16 pages, 10927 KiB  
Article
Oncogene-Induced Senescence Transcriptomes Signify Premalignant Colorectal Adenomas
by Sofian Al Shboul, Heyam Awad, Anas Abu-Humaidan, Nidaa A. Ababneh, Ashraf I. Khasawneh and Tareq Saleh
Curr. Issues Mol. Biol. 2025, 47(4), 221; https://doi.org/10.3390/cimb47040221 - 25 Mar 2025
Viewed by 197
Abstract
Background: Oncogene-induced senescence (OIS) is a tumor-suppressive mechanism that halts uncontrolled cell proliferation in premalignant lesions. Further investigation into its role in colorectal tumorigenesis is essential. We investigated the expression of OIS transcriptomic landscapes in premalignant colorectal adenomas and whether their resolution is [...] Read more.

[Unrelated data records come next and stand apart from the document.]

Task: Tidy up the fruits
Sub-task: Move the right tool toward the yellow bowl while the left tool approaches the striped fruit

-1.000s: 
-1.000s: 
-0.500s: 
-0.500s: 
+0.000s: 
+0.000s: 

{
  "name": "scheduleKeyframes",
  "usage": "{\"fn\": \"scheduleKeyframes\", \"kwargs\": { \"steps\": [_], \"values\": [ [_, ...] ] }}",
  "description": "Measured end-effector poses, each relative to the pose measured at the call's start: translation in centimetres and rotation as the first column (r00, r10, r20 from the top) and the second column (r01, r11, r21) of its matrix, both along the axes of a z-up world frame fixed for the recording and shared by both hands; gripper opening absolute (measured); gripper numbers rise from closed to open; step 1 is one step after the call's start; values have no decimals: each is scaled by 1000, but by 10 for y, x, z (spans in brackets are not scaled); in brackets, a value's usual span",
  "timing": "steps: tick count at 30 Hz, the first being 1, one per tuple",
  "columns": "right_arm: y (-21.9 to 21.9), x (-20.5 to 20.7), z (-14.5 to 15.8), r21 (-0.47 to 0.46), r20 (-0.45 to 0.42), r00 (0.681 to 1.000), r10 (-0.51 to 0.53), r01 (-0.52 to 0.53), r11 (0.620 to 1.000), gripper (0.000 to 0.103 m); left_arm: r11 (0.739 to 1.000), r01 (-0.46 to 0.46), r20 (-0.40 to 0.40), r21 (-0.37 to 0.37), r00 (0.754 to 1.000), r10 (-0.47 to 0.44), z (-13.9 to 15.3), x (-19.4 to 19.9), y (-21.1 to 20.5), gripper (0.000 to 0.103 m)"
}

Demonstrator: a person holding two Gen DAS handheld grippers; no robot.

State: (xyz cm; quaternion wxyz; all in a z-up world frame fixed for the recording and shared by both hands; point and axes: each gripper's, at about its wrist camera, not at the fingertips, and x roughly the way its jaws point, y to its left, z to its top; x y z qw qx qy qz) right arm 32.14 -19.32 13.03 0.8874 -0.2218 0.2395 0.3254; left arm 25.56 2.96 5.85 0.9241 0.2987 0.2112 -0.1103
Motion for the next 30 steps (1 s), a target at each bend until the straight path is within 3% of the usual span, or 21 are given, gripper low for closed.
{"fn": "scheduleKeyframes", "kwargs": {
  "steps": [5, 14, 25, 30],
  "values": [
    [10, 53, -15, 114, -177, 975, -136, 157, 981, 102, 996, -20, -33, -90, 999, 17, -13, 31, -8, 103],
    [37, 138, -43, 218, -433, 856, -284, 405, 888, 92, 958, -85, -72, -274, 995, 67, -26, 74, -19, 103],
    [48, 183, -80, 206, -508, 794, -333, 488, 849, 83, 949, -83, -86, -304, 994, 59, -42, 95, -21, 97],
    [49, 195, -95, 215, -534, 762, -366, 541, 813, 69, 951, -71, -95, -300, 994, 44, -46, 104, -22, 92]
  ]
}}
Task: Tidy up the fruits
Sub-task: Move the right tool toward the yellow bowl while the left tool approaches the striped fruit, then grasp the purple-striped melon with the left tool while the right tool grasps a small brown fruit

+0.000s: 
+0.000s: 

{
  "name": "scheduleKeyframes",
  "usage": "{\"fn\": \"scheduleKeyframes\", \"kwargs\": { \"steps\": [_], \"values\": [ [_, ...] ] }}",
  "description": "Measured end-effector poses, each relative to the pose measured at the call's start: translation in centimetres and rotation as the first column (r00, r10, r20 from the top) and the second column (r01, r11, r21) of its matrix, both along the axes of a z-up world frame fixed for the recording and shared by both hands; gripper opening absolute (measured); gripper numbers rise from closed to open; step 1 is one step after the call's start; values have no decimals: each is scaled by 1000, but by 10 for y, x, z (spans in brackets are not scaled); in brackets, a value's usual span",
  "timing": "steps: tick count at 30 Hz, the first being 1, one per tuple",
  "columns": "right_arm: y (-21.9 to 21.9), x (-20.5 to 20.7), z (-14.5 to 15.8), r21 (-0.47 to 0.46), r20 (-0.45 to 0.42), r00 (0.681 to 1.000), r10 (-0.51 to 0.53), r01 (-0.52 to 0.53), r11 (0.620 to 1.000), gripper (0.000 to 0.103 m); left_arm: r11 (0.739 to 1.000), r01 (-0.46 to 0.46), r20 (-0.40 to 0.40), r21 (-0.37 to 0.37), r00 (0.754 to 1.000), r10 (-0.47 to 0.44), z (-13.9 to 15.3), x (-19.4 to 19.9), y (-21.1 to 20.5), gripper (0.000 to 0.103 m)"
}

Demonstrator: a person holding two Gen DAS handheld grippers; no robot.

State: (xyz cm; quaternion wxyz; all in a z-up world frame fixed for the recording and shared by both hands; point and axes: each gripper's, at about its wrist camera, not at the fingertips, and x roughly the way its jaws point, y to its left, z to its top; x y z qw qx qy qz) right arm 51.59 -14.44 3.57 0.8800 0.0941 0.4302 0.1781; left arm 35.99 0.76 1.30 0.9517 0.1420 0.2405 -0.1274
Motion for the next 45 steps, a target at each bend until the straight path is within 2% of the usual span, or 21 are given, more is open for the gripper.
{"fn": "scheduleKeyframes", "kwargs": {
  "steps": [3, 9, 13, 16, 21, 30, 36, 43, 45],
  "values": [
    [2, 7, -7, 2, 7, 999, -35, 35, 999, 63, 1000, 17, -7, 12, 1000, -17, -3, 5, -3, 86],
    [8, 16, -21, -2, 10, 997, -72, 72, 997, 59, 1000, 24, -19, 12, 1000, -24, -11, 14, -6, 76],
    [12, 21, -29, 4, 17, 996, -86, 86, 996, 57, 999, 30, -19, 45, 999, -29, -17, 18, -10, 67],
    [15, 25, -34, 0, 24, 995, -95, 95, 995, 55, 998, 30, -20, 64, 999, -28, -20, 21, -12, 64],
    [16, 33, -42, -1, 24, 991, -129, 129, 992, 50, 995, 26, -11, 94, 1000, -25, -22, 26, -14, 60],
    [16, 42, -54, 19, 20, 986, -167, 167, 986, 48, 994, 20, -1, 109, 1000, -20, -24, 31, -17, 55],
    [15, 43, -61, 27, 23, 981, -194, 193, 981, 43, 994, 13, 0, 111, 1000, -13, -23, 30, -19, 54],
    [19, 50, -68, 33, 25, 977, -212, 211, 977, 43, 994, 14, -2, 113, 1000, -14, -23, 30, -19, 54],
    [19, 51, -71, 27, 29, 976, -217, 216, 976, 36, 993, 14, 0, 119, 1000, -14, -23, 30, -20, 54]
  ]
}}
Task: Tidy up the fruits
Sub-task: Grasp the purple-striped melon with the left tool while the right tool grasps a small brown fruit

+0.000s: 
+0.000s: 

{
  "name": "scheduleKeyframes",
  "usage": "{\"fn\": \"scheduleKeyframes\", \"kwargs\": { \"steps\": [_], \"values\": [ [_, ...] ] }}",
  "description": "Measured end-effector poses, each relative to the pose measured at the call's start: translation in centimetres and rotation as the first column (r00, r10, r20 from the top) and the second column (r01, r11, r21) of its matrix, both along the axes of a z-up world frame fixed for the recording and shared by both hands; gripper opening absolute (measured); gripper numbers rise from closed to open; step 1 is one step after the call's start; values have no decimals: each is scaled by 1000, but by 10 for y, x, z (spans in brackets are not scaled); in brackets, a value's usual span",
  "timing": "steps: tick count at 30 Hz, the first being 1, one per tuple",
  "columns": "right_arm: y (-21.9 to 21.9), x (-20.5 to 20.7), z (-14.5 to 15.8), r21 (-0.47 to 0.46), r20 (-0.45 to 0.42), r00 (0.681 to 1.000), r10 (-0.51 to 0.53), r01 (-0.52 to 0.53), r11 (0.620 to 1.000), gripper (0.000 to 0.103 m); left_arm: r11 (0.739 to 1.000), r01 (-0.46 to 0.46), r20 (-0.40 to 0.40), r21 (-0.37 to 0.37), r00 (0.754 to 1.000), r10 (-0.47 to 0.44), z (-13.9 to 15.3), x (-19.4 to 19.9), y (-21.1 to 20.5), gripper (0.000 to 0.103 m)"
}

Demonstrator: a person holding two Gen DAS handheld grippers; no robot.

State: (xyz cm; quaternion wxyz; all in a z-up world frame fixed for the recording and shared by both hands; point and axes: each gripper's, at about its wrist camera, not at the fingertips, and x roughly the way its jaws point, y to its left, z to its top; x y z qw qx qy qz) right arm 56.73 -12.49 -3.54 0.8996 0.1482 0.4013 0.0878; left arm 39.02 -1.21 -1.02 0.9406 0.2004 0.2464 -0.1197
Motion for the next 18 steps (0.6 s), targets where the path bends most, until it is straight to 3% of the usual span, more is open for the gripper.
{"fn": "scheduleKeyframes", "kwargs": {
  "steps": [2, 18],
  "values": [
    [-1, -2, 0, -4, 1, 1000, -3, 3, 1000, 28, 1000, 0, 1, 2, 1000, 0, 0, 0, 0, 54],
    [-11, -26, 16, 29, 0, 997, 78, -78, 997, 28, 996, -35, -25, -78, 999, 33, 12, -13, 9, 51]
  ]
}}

Background: Oncogene-induced senescence (OIS) is a tumor-suppressive mechanism that halts uncontrolled cell proliferation in premalignant lesions. Further investigation into its role in colorectal tumorigenesis is essential. We investigated the expression of OIS transcriptomic landscapes in premalignant colorectal adenomas and whether their resolution is part to adenoma-to-carcinoma progression. Methods: Using a publicly available gene expression dataset (GSE117606), we analyzed 66 paired (matched) adenoma–adenocarcinoma samples. Single-sample gene set enrichment analysis (ssGSEA) was performed to assess OIS and senescence-associated secretory phenotype (SASP) signatures, and differential gene expression analysis was conducted to examine key senescence-related genes. Results: OIS and SASP signatures were significantly enriched in adenomas compared to adenocarcinomas (p < 0.05). Pairwise comparisons confirmed that 65% of patients exhibited higher OIS scores in adenomas, while SASP enrichment declined in 59–61% of cases. Several senescence regulators (CDKN1A, CDKN2B, and E2F3), ECM remodeling genes (MMP10 and TIMP2), and NF-κB-driven SASP factors (CCL2, CXCL2, NFKB1, and NFKB2) were significantly downregulated in adenocarcinomas, indicating the resolution of senescence-associated inflammatory signaling during tumor progression. Conclusions: These findings support the predominance of OIS phenotypes in colorectal adenomas, suggesting their potential role as a temporary barrier to tumorigenesis in colorectal cancer. Full article
(This article belongs to the Special Issue Linking Genomic Changes with Cancer in the NGS Era, 2nd Edition)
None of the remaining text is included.